Letters to the Editor
The new Chronicle looks really, really fantastic. Congratulations on your great design and a terrific first issue. It is first-rate.
- Anne Bunn ’97
I enjoyed reading the latest issue of the Chronicle—especially the article about the Lewis and Clark Expedition.
- Jayne C. Oppliger ’63, M.A.T. ’70
Wow! What a great Chronicle ... paper size, articles, color pictures, Don Balmer’s “Becoming Became,” alumni news, etc. Congratulations!
- Lloyd Babler ’57, Life Trustee
Your move from the self-congratulatory-enough-as-it-was Chronicle to a glossy format—and its gradual elimination of all alumni activity reports that do not include the words “graduate program at the Harvard School of ...”—is simply alienating. In fact, you have so completely wrapped yourselves in the pursuit of prestige as to suggest that all but the most prestigious donations are a waste of your time. If I am not mistaken, such a perception is not in your best interests.
- Michael Dexter ’94
I have just finished reading the Lewis & Clark Chronicle in its new format. It is superbly done and an extremely handsome production.

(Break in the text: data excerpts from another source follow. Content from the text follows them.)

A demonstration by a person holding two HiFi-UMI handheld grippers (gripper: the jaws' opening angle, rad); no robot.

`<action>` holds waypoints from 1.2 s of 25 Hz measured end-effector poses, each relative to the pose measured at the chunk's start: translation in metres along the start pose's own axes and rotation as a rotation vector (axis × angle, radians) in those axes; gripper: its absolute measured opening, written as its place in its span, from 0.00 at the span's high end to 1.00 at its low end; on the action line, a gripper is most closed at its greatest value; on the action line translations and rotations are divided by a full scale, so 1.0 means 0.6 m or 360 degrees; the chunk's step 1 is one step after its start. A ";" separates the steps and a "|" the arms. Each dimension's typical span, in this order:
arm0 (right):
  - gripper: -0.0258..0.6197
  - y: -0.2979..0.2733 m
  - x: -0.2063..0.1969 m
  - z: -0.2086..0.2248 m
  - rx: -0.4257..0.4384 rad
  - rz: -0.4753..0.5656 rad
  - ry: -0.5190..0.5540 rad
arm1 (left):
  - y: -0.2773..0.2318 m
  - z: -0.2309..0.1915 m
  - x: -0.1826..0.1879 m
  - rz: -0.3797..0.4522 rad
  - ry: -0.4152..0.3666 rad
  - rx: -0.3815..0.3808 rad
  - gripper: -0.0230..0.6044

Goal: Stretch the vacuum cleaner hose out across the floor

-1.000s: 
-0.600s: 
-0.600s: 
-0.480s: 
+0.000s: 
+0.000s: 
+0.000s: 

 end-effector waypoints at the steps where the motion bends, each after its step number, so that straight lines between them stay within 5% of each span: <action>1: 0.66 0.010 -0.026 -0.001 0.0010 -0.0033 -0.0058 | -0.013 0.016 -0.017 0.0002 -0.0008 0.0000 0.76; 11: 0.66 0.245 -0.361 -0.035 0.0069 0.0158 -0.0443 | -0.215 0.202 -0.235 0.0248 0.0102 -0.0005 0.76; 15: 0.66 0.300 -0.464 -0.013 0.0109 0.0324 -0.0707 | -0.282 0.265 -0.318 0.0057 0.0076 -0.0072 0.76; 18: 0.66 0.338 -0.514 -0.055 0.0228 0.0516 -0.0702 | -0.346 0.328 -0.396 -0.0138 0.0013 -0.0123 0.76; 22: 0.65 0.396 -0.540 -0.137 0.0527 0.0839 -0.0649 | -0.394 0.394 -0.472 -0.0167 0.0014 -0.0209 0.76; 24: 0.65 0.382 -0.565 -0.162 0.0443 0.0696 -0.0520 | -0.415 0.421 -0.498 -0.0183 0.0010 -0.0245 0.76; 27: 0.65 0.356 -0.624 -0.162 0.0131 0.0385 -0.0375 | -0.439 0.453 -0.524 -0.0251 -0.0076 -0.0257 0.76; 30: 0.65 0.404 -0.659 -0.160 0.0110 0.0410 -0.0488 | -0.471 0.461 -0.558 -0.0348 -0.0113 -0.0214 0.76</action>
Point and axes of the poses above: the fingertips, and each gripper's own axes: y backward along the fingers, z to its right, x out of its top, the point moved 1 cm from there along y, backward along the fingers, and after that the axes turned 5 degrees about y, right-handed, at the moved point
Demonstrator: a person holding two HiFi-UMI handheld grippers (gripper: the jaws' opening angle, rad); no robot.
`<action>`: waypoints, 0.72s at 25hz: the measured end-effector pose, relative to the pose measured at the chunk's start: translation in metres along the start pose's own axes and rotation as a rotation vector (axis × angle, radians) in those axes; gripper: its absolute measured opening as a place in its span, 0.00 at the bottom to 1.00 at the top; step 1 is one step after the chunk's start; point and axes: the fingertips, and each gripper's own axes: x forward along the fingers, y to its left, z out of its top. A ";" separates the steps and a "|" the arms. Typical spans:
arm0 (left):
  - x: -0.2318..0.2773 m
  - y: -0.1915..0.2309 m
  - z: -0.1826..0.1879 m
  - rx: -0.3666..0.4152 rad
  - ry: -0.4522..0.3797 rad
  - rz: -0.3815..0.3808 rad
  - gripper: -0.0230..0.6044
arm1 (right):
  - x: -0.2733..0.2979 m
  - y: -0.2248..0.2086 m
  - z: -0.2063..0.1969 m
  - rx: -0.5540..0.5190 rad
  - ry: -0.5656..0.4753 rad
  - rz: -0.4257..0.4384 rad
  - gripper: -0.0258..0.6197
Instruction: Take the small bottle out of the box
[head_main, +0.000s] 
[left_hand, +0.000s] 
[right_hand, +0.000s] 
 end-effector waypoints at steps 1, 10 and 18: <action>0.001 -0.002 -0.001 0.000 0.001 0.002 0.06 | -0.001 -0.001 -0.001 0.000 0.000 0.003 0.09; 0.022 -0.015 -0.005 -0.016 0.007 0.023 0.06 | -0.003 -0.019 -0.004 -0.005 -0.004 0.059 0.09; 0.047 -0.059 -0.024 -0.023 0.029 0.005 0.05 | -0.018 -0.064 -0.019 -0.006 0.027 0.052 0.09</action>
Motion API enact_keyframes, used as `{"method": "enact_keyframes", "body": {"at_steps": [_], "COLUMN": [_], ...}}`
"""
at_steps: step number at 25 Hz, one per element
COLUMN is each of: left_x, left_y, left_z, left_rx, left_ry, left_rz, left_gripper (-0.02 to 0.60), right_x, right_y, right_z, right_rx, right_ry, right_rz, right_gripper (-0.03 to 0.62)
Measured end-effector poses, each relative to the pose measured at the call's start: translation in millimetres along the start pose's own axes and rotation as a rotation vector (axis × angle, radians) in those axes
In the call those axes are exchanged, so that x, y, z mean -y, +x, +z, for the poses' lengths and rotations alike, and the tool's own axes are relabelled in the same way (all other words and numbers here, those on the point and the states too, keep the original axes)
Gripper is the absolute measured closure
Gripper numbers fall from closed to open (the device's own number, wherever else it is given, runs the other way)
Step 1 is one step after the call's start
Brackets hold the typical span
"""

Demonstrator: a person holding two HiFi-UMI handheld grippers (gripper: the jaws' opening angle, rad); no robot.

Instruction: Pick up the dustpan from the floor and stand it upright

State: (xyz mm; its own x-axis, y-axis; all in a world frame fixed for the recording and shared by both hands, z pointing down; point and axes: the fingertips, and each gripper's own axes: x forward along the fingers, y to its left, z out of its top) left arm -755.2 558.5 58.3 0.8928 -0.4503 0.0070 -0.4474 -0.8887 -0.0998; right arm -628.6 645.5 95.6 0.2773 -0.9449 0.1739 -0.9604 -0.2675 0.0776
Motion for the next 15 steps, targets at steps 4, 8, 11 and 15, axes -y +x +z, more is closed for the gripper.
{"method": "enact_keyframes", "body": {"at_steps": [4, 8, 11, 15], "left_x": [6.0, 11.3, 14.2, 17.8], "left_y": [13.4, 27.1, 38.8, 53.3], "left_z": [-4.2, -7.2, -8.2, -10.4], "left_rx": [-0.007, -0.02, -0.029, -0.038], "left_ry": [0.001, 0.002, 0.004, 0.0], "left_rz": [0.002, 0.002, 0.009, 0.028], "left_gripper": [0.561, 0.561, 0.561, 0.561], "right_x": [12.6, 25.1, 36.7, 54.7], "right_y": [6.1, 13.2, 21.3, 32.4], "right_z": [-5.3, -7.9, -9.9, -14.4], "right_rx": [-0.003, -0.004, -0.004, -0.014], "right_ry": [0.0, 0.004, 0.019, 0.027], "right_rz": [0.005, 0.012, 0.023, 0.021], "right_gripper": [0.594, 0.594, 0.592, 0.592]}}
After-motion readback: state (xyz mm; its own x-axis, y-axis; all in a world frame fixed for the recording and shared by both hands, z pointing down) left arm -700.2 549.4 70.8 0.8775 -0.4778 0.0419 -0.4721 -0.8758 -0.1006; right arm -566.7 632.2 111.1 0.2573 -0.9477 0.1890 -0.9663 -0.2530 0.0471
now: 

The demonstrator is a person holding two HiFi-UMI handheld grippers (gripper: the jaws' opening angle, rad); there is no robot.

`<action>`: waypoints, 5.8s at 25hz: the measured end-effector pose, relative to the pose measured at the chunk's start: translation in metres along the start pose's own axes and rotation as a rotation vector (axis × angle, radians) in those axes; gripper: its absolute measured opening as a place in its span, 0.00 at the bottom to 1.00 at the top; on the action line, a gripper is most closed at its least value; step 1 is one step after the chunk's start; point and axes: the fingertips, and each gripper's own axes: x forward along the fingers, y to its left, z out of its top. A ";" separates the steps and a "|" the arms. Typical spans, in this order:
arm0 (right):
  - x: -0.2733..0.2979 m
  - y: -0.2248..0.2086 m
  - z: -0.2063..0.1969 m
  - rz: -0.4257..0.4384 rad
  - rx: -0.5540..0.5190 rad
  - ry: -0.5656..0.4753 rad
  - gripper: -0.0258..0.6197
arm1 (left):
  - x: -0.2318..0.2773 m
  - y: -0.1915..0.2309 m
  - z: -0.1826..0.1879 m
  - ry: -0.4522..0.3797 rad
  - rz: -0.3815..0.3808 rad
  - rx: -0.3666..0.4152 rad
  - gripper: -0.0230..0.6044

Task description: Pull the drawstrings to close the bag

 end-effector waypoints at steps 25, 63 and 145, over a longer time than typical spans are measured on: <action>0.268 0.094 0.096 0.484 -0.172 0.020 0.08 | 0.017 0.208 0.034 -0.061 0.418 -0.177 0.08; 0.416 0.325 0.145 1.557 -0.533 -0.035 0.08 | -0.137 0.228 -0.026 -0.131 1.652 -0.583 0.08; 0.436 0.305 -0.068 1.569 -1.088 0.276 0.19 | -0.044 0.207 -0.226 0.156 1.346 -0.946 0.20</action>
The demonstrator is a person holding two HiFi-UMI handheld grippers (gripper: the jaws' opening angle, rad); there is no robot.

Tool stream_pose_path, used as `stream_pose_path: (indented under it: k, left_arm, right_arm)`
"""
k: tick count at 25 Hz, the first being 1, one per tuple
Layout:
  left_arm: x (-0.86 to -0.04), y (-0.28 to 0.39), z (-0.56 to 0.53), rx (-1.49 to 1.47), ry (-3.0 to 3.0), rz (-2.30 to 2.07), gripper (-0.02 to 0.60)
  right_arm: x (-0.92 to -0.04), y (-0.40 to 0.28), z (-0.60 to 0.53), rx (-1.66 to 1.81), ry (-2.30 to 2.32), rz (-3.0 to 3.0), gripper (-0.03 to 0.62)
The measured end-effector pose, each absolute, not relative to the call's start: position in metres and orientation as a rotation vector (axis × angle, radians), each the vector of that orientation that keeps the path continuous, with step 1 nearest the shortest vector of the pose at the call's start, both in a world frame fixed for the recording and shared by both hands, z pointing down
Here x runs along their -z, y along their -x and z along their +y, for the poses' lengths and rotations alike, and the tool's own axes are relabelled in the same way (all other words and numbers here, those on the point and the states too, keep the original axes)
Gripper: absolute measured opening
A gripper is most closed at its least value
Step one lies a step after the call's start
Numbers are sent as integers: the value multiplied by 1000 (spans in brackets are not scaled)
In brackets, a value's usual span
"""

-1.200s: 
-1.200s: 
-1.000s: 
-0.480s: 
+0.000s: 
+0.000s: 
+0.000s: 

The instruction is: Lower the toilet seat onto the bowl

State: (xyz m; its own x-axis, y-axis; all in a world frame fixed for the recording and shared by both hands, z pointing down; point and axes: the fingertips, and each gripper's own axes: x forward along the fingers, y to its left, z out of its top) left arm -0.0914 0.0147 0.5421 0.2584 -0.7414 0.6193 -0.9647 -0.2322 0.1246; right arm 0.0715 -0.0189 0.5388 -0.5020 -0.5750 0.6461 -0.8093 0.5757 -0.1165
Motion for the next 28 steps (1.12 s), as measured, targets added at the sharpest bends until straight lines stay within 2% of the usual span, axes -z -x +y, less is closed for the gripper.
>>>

As Lewis & Clark College continues its progress toward a college of the first rank, you have made a wonderful contribution toward that goal.
- Ronald K. Ragen, Trustee
This past week’s mail brought the winter 2003 edition of the Chronicle. Kudos to you for a most pleasing, informative, and, at the same time, personal opus.
Over the past decade, we have always enjoyed receiving and, furthermore, studiously poring over the Chronicle. For us, substance has always counted more than style, be it in people or in writings, and we have always found the contents of the Chronicle filled with topical and timely data.
In the past quarter century, we have had the opportunity to peruse similar publications from several other institutions. Our two offspring have shared with us their alumni publications from the University of North Carolina at Chapel Hill, the University of Virginia Law School, and Stanford University. While those issuances are impressive (much like a fancy annual report from a Fortune 500 company), they don’t necessarily reflect the essence of what those institutions are all about.
While we never found fault with the previous format of the Chronicle, the tabloid design certainly resembled the Washington Post.
We salute you for introducing your new “identity.”